Spoiler-free spoiler: You will most likely ABSOLUTELY hate the way this chapter ends; it's split into two parts. I won't make you wait as long as usual for the next part. Promise ;)


Katie

When I get the call that Emily is in labor, I'm coming home from Port Angeles on Monday after my shift at the paper. It was a day.

My boss at the paper is very no-nonsense. When deadlines aren't met (and no matter who doesn't meet them), he likes to gather us up and keep us from working to make sure we know that deadlines are important. If it sounds counterproductive, that's because it is.

Either way, it's much too much drama for a Monday, and I had been looking forward to going home and getting a head start on my homework (and also maybe that bottle of wine that's been sitting dusty in the back of the pantry).

But when Seth calls me with the "Great news, Katie!", I reroute to Jacob and Nessie's cabin. It had been Jacob's idea for the pack to meet up, so we weren't overtaking the hospital.

What it ends up meaning for me, though, is that I overtake Jacob's kitchen table with my school things, and I can't concentrate long enough to read a single paragraph of my philosophy textbook.

Claire slides into a chair across from me, grabbing for her previously deposited backpack. "Is this the homework table?" she asks as Quil pulls out the chair next to her.

"Join the club," I say, smushing some of my papers in my textbook to make room. Philosophy homework probably isn't going to happen tonight.
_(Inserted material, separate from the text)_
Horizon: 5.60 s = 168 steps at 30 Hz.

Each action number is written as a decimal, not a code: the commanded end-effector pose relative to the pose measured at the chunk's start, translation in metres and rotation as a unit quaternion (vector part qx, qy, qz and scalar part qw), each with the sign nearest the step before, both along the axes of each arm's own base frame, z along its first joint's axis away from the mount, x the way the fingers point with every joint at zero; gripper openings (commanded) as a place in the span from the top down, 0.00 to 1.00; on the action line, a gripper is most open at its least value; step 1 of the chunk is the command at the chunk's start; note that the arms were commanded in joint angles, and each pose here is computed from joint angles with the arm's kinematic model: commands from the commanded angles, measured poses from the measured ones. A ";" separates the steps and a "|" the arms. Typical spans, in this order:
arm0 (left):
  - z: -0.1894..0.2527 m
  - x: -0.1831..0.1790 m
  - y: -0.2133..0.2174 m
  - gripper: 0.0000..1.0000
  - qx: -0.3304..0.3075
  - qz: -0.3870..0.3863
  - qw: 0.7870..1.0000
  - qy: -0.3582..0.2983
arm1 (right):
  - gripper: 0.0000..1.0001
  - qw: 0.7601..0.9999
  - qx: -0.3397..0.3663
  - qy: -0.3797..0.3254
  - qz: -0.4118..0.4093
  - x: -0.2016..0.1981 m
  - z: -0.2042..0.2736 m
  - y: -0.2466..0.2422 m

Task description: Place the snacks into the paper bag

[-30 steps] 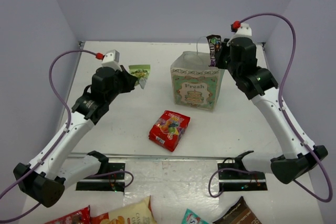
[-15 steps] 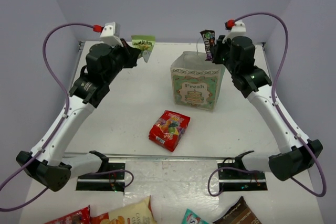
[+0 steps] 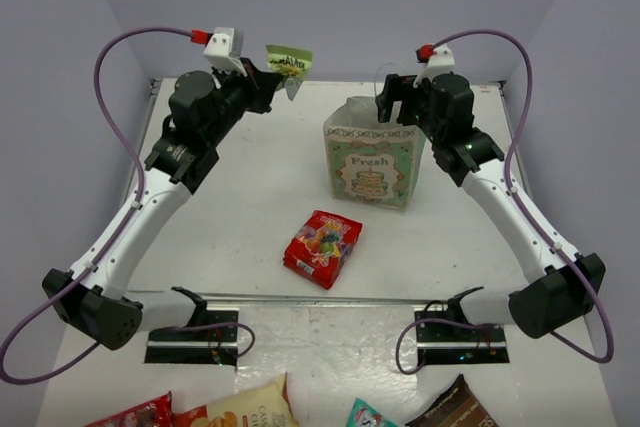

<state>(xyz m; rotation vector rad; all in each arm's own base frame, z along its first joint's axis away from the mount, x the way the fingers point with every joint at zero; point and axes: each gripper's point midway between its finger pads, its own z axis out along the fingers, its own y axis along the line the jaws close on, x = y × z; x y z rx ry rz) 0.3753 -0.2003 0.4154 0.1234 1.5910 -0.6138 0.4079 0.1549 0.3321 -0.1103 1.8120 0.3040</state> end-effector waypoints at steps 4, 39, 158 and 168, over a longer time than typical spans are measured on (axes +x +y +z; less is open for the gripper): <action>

I'm not feeling all that philosophical.

I take a break to stretch my neck, and spot Seth on the couch next to Embry, still shoveling the pasta Nessie had made into his mouth. I make a mental note to give her some extra cash the next time I have extra cash to give.

"Who is this?" Claire asks, pointing at one of the photography stills on the table. I can tell she wants to grab it but doesn't know where.

"This is Leslie," I say, turning the photo by the corner so she can see it more clearly. "She's in my group."

Claire's button nose wrinkles. "You have group projects in college?" Claire is twelve, I think, and right in the throes of middle school. You couldn't pay me to go back to middle school. And that's saying something.

I nod, correcting the alignment of my engagement ring on my finger. "Yeah, they never go away. It kinda sucks." Quil bristles as my choice language, but I just roll my eyes. She's twelve, not two. "What are you working on over there?" I ask, peering over as Claire pulls out a notebook and a textbook that has a clingy fabric sleeve over the cover.

She sighs deeply. "Math. I hate math. But Quil helps me when he can."

"Must be nice," I murmur under my breath, turning back to my laptop.

For the portrait photography class, Rich is requiring us to write an introduction to the work, detailing what we've gotten to know about our partners over the course of the class and how our perception has shifted the way the portfolio came out.

Technically, we have to have two portfolios per partner – one is chronological, and the other is up to us. They're allowed to be digital proofs, but I work better with the material in front of me, being able to hold and move the photos as my mind works, as opposed to shifting stills around on a computer screen. Thus, the mess that is my office, and also currently Jacob's kitchen table.

Eventually, I'm able to find a rhythm for my work, until Leah and Nessie move to stand at the kitchen island over my shoulder.

Their voices are barely above a whisper, soft enough that none of the ears in the room can pick up what they're saying. I even glance to Seth, seeing if his face gives anything away. He catches my eye, tilts his head, and shrugs. Nope, me either, he says.

Eventually, Leah slips out the back patio door, and Jacob follows shortly after. That doesn't necessarily mean anything weird. She's his Beta. Maybe she wants to ask about patrol schedules or something. Once again, I catch Seth's eye, and he gives me a gentle shrug and a half-hearted smile.

I try not to let my imagination get the best of me. So naturally, by the time the phone on the counter rings and makes the room go momentarily still, I've come up with about twelve worst-case scenarios instead of doing my homework. I am, after all, the girl who was convinced her future husband was a serial killer.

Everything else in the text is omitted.